→ **Your objective**
Pull out every line below that contains the word "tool".

Start of Source material

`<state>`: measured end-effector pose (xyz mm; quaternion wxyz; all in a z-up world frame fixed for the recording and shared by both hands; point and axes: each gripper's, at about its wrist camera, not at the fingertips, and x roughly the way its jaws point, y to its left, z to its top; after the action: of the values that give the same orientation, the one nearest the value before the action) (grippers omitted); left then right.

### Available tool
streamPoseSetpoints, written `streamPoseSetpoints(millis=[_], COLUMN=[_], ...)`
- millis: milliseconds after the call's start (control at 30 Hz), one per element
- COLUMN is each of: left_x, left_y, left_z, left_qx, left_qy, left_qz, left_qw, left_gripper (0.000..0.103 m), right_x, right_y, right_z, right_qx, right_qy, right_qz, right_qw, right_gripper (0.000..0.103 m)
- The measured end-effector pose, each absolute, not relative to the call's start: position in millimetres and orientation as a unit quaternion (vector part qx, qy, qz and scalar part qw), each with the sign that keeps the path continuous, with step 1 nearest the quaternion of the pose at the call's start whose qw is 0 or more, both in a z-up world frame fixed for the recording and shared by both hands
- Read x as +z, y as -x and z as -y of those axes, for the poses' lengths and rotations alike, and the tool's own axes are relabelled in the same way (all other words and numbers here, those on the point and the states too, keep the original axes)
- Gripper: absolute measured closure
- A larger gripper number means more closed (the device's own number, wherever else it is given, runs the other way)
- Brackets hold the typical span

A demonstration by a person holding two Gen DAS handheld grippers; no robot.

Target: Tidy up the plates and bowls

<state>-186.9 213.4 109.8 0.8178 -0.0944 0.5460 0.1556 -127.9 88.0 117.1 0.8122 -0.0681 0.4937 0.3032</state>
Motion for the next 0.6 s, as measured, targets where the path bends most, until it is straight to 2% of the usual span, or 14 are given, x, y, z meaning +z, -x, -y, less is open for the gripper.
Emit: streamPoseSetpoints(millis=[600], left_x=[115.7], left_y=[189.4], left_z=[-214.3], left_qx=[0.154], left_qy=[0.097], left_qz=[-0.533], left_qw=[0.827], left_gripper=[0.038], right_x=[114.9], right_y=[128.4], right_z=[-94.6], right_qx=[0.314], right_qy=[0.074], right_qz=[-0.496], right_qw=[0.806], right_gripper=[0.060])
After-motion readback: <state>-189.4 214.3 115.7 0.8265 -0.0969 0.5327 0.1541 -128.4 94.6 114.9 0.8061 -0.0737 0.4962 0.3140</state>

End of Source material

→ **Solution for this exercise**
### Available tool
- Read x as +z, y as -x and z as -y of those axes, for the poses' lengths and rotations alike, and the tool's own axes are relabelled in the same way (all other words and numbers here, those on the point and the states too, keep the original axes)

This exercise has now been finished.